▶ Description of the task: Write out the listing below without alteration, omitting its pictures.

------

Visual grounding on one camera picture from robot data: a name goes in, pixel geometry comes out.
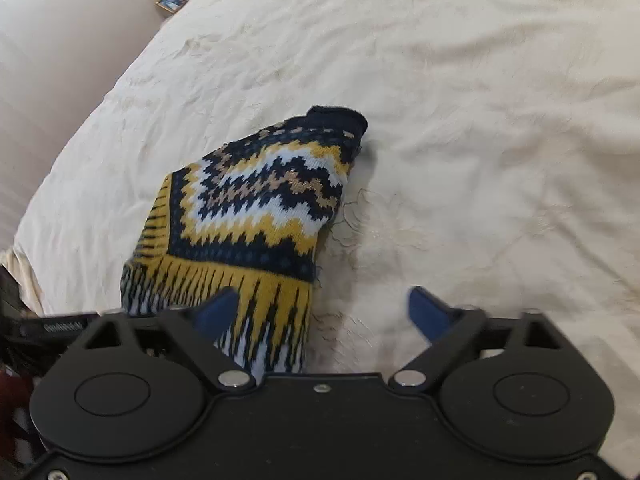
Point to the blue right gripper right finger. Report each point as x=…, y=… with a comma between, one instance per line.
x=432, y=317

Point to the framed picture on shelf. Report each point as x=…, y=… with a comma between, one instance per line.
x=171, y=6

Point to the cream bedspread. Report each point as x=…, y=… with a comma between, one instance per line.
x=500, y=168

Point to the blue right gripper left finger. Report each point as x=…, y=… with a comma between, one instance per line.
x=214, y=317

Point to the patterned knit sweater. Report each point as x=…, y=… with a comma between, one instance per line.
x=249, y=216

------

▶ Answer to this problem:
Visual grounding on one camera picture from robot data: a name goes in, pixel geometry comes out.
Point to the blue right gripper right finger. Report each point as x=…, y=… with a comma between, one instance per line.
x=432, y=317

Point to the framed picture on shelf. Report each point as x=…, y=… with a comma between, one instance per line.
x=171, y=6

Point to the cream bedspread. Report each point as x=…, y=… with a comma between, one instance per line.
x=500, y=168

Point to the blue right gripper left finger. Report each point as x=…, y=… with a comma between, one instance per line.
x=214, y=317

Point to the patterned knit sweater. Report each point as x=…, y=… with a comma between, one instance per line.
x=249, y=216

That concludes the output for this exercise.